Your instructions => Tally every line of the listing below that holds "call", then give the tally alone.

Stored data =>
----------
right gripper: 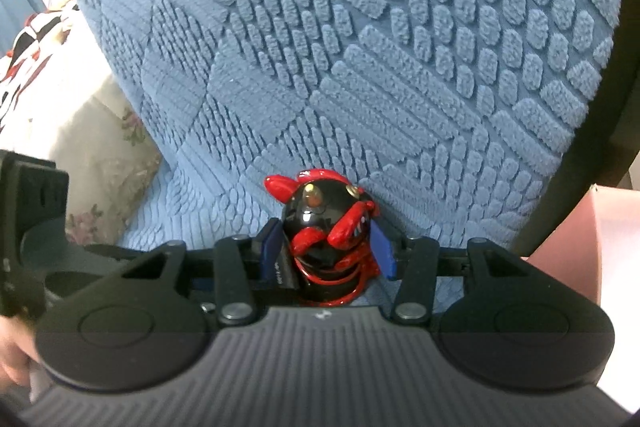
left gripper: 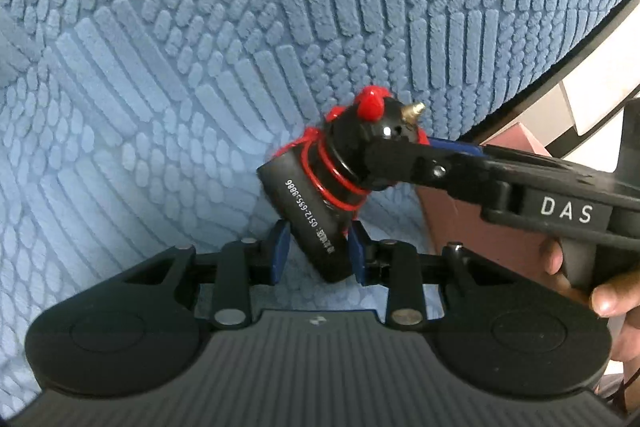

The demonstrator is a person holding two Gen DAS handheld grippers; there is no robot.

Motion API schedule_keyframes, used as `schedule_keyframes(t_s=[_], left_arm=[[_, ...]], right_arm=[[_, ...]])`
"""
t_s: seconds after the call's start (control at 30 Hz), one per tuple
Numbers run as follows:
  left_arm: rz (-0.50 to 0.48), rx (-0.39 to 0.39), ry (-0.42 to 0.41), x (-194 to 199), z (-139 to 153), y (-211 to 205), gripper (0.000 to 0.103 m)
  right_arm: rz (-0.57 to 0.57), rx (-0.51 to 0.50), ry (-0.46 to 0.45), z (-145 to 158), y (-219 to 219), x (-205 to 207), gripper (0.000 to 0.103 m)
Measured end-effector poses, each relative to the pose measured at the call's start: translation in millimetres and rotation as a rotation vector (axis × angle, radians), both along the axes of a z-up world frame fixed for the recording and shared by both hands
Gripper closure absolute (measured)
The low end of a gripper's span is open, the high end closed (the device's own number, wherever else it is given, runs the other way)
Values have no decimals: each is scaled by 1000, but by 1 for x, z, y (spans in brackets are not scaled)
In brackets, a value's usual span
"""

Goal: Organize rigid objects
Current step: 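Lift the figurine with the right gripper while the left lifts the USB stick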

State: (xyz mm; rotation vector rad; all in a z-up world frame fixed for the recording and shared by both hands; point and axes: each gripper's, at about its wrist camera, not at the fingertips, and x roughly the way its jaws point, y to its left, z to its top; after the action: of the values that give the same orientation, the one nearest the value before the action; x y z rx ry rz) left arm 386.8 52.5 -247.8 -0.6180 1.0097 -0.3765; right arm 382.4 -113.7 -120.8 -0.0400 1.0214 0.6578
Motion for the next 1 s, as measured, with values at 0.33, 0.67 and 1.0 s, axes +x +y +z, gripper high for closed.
schedule_keyframes(t_s=[0.33,0.67,1.0], left_arm=[[111,48,1,10,7,-31,63],[152,152,-42,2,13,-75,62],[154,122,-5,5,15,-65,73]], right_arm=[[-17,-26,1,-7,8,0,44],[-49,-28,2,-16,20,4,44],[-45,-62,-39,-17,31,-7,45]])
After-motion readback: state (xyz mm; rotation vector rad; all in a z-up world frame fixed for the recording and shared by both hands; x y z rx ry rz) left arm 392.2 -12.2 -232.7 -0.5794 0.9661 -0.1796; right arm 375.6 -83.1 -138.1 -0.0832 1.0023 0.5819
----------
The answer => 2